Two Democratic challengers to U.S. Rep. Greg Gianforte are emerging as donation leaders in the latest campaign finance reports.
Billings Attorney John Heenan and Grant Kier, former Five Valleys Land Trust director of Missoula, have both surpassed $400,000 as candidates close the door on 2017 fundraising.
Heenan was at $580,843.36, including personal loans to his campaign totaling $200,000. Heenan had $375,582 in cash on hand. Kier reported raising $440,942, with no loans. The Missoula Democrat had $308,283 cash on hand.
It was the second quarter in a row Heenan and Kier lead a group of five Democratic House candidates who have registered with the Federal Elections Commission. Observers cautioned not to put too much stock in funds raised as an indicator for political success.

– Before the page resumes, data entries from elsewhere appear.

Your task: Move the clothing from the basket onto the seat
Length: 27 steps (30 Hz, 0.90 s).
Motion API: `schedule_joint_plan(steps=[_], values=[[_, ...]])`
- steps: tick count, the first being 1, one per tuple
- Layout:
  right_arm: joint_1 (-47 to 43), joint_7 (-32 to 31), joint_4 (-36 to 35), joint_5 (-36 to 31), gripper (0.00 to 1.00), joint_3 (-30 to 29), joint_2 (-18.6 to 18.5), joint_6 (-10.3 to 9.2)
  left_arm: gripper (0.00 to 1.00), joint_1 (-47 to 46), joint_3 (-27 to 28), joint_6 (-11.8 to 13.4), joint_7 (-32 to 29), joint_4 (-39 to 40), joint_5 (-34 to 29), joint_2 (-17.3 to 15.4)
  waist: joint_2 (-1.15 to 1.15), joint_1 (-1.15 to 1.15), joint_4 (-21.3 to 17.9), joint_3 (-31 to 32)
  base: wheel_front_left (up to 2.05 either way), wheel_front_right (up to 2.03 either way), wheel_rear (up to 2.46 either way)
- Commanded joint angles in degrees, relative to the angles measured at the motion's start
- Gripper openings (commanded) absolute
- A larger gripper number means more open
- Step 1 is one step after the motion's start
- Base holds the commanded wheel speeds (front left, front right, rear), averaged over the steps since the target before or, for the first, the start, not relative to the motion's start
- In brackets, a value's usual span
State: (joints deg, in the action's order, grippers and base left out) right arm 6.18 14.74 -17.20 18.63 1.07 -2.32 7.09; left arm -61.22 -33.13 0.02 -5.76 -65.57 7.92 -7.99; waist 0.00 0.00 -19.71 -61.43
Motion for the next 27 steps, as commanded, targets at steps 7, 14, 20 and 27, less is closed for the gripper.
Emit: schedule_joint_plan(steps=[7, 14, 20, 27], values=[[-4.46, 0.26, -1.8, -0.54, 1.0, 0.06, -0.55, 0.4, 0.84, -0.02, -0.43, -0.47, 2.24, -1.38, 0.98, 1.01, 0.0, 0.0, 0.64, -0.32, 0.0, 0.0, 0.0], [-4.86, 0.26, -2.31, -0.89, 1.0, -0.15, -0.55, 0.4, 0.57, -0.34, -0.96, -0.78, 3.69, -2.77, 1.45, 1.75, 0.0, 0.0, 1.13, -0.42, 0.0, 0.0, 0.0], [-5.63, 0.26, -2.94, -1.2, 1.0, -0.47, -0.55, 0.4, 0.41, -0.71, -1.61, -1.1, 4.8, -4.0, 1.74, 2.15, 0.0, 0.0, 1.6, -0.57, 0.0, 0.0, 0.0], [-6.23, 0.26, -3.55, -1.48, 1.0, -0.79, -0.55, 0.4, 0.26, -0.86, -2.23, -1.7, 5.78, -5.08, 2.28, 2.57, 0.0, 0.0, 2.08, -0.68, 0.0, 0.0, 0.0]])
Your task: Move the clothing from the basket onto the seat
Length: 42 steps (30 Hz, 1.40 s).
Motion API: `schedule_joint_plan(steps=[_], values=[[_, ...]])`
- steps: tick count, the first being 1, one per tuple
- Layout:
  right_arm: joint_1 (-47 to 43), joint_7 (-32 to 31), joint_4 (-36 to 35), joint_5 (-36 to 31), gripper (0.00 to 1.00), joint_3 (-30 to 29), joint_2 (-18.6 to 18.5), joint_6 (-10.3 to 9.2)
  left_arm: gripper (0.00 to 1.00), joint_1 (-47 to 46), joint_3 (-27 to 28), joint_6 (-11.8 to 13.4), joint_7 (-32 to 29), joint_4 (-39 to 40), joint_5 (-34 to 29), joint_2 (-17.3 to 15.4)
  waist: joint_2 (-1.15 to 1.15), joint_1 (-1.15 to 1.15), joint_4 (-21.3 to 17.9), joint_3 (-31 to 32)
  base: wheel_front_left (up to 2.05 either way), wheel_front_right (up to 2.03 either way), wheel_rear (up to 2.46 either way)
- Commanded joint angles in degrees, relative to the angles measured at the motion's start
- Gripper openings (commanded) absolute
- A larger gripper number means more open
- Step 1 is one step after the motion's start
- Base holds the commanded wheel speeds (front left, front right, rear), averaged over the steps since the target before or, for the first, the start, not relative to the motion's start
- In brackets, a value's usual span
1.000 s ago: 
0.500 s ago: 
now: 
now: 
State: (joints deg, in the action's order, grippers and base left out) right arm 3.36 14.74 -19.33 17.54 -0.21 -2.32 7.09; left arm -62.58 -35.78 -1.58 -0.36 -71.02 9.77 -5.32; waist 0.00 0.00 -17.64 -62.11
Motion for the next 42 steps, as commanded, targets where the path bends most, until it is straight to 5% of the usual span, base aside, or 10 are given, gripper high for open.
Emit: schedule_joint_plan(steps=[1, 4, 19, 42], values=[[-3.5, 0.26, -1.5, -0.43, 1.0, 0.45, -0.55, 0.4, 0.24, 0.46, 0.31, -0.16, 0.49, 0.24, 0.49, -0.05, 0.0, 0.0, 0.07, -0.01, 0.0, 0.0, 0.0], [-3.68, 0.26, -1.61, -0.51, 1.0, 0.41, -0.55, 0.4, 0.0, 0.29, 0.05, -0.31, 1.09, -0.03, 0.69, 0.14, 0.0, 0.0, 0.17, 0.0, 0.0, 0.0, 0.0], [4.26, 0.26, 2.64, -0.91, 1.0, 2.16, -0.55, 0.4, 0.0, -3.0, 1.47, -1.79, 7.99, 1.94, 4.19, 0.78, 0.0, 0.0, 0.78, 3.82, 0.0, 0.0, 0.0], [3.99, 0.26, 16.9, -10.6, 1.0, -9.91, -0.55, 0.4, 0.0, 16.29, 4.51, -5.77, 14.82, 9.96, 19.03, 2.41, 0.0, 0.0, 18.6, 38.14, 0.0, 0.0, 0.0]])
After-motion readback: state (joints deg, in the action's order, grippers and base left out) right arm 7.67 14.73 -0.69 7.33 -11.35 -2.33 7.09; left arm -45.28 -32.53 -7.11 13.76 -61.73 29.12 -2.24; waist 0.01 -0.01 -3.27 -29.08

“I think we can make too much of the money thing, certainly when you get to the point where you try to reduce it down to who has the most money, that’s too simplistic,” said Rob Saldin, University of Montana political scientist. “You have to raise a certain amount of money to do the basic things to run your campaign, hire staff.”
Gianforte, the Republican incumbent elected in a high-dollar May special election, reported receipts totaling $636,950 for the 2018 race. Gianforte had $348,138 cash on hand. He has loaned his campaign $250,000.

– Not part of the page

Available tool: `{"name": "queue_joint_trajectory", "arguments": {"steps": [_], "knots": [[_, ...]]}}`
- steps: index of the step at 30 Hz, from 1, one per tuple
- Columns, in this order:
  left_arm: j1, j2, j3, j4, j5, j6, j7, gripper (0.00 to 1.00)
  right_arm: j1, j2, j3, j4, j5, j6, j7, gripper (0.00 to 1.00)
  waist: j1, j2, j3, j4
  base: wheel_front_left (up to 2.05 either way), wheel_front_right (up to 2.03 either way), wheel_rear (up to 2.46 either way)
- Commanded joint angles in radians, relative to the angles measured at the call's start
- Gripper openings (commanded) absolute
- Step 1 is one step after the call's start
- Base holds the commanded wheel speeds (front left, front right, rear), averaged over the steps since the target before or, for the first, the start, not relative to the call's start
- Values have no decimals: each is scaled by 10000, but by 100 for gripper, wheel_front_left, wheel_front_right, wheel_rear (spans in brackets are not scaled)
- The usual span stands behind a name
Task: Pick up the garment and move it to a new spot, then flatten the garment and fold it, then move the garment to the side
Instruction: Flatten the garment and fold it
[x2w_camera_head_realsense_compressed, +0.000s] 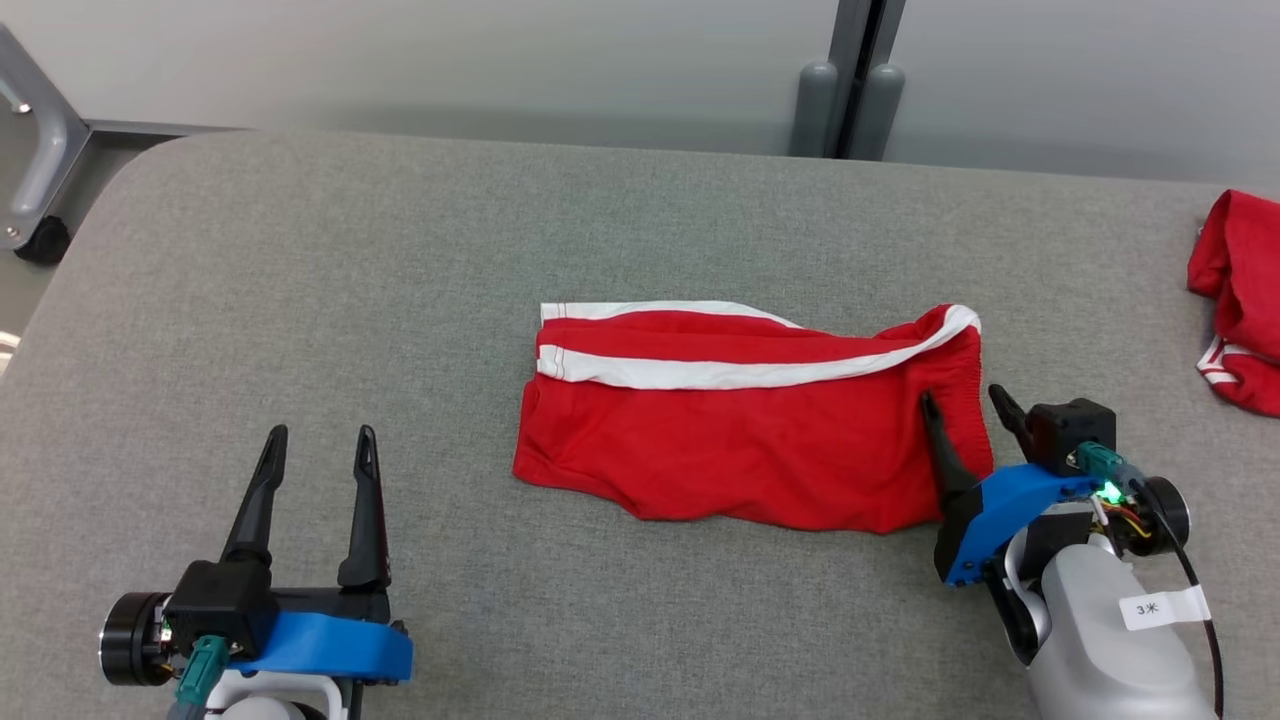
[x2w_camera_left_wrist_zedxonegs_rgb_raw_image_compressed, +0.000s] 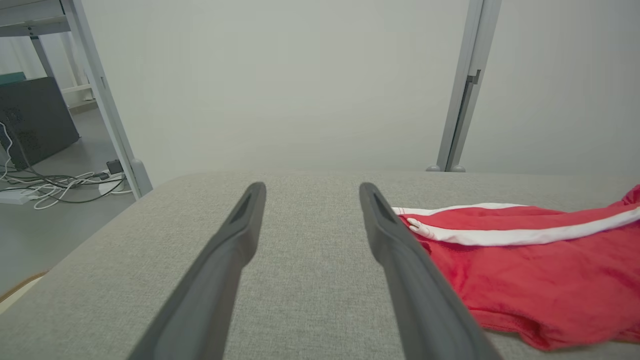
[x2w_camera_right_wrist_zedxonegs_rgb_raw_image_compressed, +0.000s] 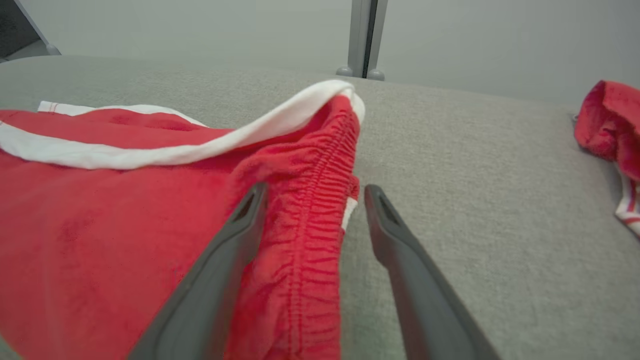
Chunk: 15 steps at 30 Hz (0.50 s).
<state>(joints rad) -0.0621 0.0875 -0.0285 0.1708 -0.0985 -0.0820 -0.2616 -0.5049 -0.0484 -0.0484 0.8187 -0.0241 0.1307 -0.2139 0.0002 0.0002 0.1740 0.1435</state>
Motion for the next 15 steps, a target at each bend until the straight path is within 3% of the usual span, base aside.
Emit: {"name": "queue_joint_trajectory", "arguments": {"steps": [1,7,12,13,14,15], "knots": [[-136,-60,48,-68,74,-40,-44,100,-294,-45,-224,549,-175,2,-21,100,-2,-2,161,106,0,0,0],[-273,-118,138,-16,119,-104,-45,100,-653,-47,-274,1942,193,2,-38,100,-2,-2,229,86,0,0,0],[-367,-162,168,29,175,-160,-45,100,-955,-29,253,2864,790,2,-146,100,-2,-2,265,55,0,0,0],[-405,-180,164,33,198,-174,-45,100,-1066,-25,582,3096,1197,2,-187,31,-2,-2,275,46,0,0,0],[-412,-187,175,38,205,-186,-45,100,-1120,-21,700,3179,1391,2,-233,0,-2,-2,272,35,0,0,0],[-410,-194,196,40,215,-194,-45,100,-1169,-21,804,3256,1545,2,-265,0,-2,-2,265,16,0,0,0]]}}
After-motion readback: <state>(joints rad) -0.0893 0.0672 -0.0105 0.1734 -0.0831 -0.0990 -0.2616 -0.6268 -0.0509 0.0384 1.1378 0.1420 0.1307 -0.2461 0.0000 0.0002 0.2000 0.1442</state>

Late Democratic filers reported less than $100,000 each. Billings Democrat Lynda Moss, vice chairwoman of the Northwest Area Foundation, reported $46,400 raised since becoming a candidate in November. Moss previously served in the state Legislature.

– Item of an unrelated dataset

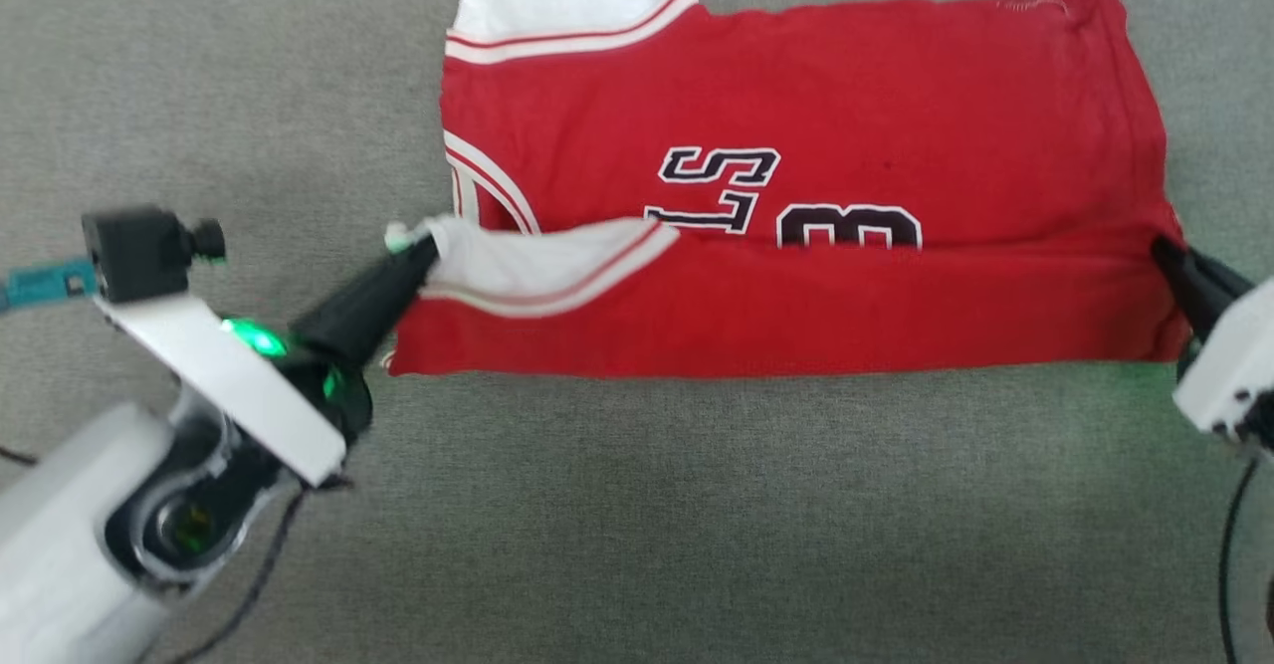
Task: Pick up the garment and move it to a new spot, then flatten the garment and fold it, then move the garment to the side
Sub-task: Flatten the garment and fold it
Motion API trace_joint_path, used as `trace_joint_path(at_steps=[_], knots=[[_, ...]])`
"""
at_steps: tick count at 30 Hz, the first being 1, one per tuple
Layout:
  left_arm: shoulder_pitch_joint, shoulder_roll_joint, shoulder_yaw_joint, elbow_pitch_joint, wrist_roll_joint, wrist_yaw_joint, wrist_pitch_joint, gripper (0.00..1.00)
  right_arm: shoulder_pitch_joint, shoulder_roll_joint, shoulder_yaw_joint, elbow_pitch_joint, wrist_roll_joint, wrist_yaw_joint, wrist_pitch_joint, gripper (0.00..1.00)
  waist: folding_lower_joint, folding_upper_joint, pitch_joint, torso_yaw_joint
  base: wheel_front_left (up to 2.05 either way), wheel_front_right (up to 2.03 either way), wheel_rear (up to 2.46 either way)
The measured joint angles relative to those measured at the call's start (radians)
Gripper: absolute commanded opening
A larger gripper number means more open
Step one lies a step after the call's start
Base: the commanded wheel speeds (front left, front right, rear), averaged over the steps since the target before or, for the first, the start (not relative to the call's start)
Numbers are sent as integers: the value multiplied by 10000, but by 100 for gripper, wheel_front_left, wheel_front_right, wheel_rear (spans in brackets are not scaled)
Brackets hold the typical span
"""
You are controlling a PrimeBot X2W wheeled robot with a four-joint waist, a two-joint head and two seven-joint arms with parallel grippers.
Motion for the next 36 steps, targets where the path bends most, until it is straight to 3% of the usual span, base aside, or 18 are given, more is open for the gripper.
trace_joint_path(at_steps=[11,15,16,18,19,27,32,36], knots=[[-1231,-681,-153,1912,-257,0,-86,0,-1150,151,382,1741,-324,0,-993,0,0,0,888,-15,0,0,0],[-1316,-650,-441,2385,-38,0,-180,0,-1300,119,614,1975,-345,0,-1377,0,0,0,915,-46,0,0,0],[-1324,-637,-543,2466,38,0,-205,18,-1300,86,702,2036,-372,-2,-1524,1,0,0,887,-53,0,0,0],[-1383,-533,-755,2548,257,0,-380,100,-1301,29,821,2111,-418,-2,-1802,71,0,0,778,-54,0,0,0],[-1453,-418,-853,2546,318,0,-445,100,-1302,13,865,2125,-443,0,-1941,100,-1,0,710,-51,0,0,0],[-2452,940,-2295,2385,2048,0,-435,100,-1217,-117,830,1724,-548,0,-2537,100,-1,0,-36,5,0,0,0],[-2888,1509,-3231,1990,2021,0,1058,100,-1066,-84,809,1461,-546,0,-2543,100,-1,0,-392,-27,0,0,0],[-2906,1634,-3921,1871,1584,-2,2619,100,-1013,13,899,1298,-541,0,-2497,100,-1,0,-439,-190,0,0,0]])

Kathleen Williams, associated director of Bozeman’s Western Landowners Alliance, reported $73,034 raised. A former state legislator, Williams announced her candidacy Oct. 26.
Democrat Jared Pettinato, of Whitefish, reported $36,490 in receipts. Pettinato, an attorney, has loaned his campaign $10,000.
There are examples in the not-too-distant past of fundraising leaders losing a Montana primary for statewide office.
In 2014, Republican then-candidate for U.S. House Matt Rosendale led all GOP candidates with a $1.3 million war chest.
But Rosendale finished third behind winner Ryan Zinke, who had $1.1 million as voting started and Corey Stapleton, who raised $644,176 — half as much as the finance leader.
“Money is a necessity, but just because you have more money than your opponent doesn’t mean you’re going to win,” said Jeremy Johnson, Carroll College political scientist.
Both Saldin and Johnson say how a campaign is executed makes the difference once a candidate has raised enough to cover basic costs.